A agroecologia vai muito além de um modelo de produção agrícola sustentável; ela se configura como um verdadeiro símbolo de coletividade e cooperativismo. Nas comunidades rurais negras, o cultivo agroecológico é praticado de forma compartilhada, fortalecendo os laços comunitários e valorizando o conhecimento ancestral. 

Um dos elementos centrais dessa dinâmica é o escambo comunitário, que se estabelece como uma prática tradicional de troca de produtos, serviços e materiais entre os membros da comunidade. Por meio do escambo, os saberes e recursos locais circulam de maneira solidária, promovendo autonomia econômica, preservação cultural e resistência social. 

Assim, a agroecologia se apresenta não apenas como uma forma de produzir alimentos de maneira sustentável, mas também como um instrumento de integração social e fortalecimento da identidade comunitária.

Na comunidade Agrovila do Pinhão Manso, destaca-se o cooperativismo de diversos integrantes que reforçam a solidariedade local, dentre eles:

Rita Pedreira

Museóloga (UFBA) e Educadora Ambiental para a Sustentabilidade (UEFS), Rita é agricultora familiar e se interessa pela observação da resistência de uma comunidade que, mesmo ao lado de um Polo Petroquímico, ainda vive da subsistência da terra, almejando a construção de um território de identidade própria.

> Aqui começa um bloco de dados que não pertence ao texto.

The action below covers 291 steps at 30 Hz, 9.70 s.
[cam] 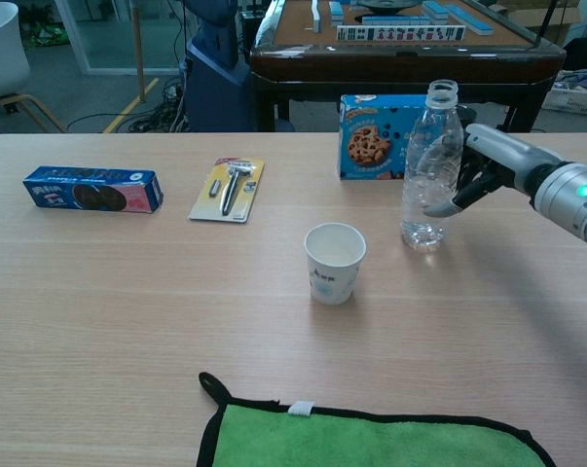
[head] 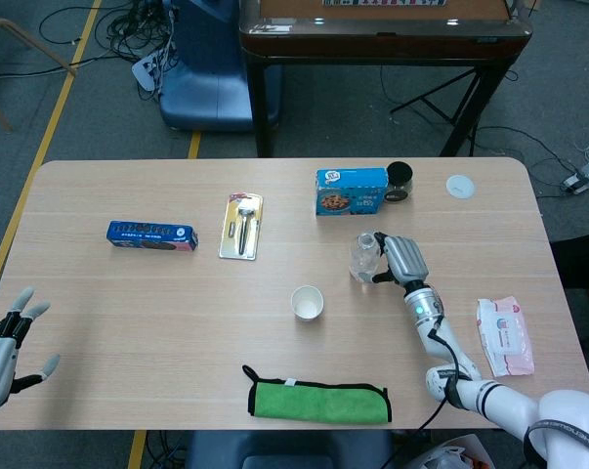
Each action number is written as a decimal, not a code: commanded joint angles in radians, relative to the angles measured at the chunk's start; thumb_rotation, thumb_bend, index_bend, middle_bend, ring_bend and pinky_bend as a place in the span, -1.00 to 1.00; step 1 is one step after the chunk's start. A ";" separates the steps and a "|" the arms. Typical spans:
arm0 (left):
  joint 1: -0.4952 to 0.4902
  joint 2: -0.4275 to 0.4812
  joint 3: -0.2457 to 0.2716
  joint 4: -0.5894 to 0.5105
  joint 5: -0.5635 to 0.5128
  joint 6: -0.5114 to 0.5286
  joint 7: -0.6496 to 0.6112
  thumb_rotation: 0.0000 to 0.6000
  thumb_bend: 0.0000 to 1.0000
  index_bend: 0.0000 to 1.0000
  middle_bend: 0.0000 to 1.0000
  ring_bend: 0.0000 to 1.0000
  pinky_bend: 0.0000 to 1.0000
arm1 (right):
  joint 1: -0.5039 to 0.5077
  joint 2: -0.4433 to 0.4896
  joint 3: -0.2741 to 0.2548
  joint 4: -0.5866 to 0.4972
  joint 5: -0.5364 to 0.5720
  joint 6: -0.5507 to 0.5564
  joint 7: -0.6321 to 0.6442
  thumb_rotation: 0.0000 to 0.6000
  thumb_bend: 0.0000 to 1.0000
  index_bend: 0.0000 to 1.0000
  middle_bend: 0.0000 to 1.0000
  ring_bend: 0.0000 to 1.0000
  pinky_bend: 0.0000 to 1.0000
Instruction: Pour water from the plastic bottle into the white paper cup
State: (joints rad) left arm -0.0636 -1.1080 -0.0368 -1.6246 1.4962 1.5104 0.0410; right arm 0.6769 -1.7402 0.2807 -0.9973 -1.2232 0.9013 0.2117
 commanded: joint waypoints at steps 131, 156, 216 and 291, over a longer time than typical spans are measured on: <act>0.002 0.007 -0.003 -0.014 -0.035 -0.021 0.056 1.00 -0.56 -0.24 -0.75 -0.49 0.09 | 0.201 0.145 -0.182 -0.261 0.072 0.100 -1.354 1.00 -0.47 0.17 0.35 0.13 0.06; 0.001 0.005 -0.004 -0.011 -0.039 -0.024 0.056 1.00 -0.56 -0.24 -0.75 -0.49 0.09 | 0.205 0.163 -0.208 -0.277 0.065 0.116 -1.443 1.00 -0.47 0.17 0.35 0.13 0.06; 0.001 0.005 -0.001 -0.012 -0.039 -0.026 0.062 1.00 -0.56 -0.24 -0.75 -0.49 0.09 | 0.153 0.118 -0.151 -0.309 0.177 0.124 -1.170 1.00 -0.47 0.17 0.36 0.13 0.07; -0.002 -0.007 0.009 -0.018 -0.030 -0.031 0.103 1.00 -0.56 -0.23 -0.73 -0.49 0.09 | -0.166 0.350 -0.122 -0.366 -0.042 0.063 0.030 1.00 -1.00 -0.60 -0.65 -0.70 -0.36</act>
State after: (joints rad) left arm -0.0666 -1.1149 -0.0285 -1.6406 1.4627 1.4760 0.1421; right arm 0.5433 -1.4599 0.1758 -1.2787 -1.2735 0.9301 0.3154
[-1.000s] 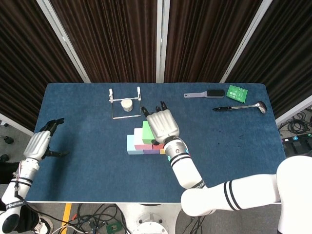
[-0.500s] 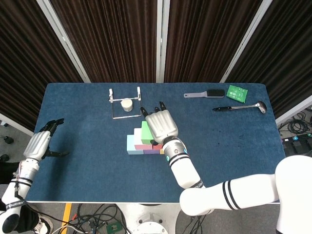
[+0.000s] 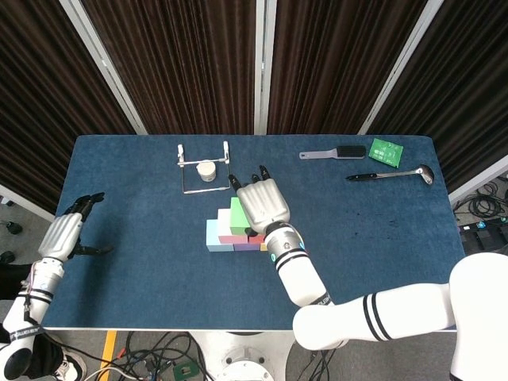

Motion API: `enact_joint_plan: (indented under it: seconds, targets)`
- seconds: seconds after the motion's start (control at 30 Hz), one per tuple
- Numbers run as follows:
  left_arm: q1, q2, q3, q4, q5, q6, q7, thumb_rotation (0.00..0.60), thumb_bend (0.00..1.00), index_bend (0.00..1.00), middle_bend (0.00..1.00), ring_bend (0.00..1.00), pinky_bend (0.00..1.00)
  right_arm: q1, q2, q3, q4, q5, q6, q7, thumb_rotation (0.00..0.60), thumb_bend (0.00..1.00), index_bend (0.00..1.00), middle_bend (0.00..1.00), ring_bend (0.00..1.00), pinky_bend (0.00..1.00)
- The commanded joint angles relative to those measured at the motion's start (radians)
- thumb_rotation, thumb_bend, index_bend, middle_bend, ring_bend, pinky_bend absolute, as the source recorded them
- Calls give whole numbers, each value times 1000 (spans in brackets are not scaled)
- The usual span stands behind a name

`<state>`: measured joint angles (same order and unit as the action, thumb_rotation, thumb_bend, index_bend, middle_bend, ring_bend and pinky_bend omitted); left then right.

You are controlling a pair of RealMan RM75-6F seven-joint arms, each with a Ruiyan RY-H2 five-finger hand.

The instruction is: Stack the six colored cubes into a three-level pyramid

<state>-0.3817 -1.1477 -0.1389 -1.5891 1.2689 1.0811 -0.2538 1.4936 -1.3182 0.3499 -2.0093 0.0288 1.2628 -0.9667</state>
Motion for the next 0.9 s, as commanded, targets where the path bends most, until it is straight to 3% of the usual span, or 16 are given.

Residente há 2 (dois) anos na Agrovila Pinhão Manso, a educadora ambiental dedica-se ao cultivo de PANCs (Plantas Alimentícias Não Convencionais), é iniciante nos cogumelos, à atividade de meliponicultura e à criação de galinhas livres.

Para Rita, a Agrovila tem lhes ensinado de maneira significante através das relações sociológicas, embora num território esquecido pelo poder público, mas, que ainda coexiste através da humanidade.

Sideni Bispo de Jesus

Sideni, um dos moradores pioneiros de Pinhão Manso, dedicou mais de duas décadas à comunidade, atuando como um agricultor familiar cujo trabalho transcende a subsistência individual.

Residente há 21 anos na comunidade, ele é um fervoroso defensor do consumo coletivo e partilhado, enxergando essa prática como um elo vital entre os vizinhos. Sua lavoura é diversificada, abrangendo o cultivo de itens essenciais como milho, aipim, coco, laranja, jaca e cana-de-açúcar, além da criação de galinhas livres.

A distribuição dessa produção abundante se concretiza por meio da partilha e da troca de produtos, um método que não só garante a conexão entre os membros da comunidade, mas também atua como um motor para a economia solidária e o fortalecimento coeso das redes comunitárias locais.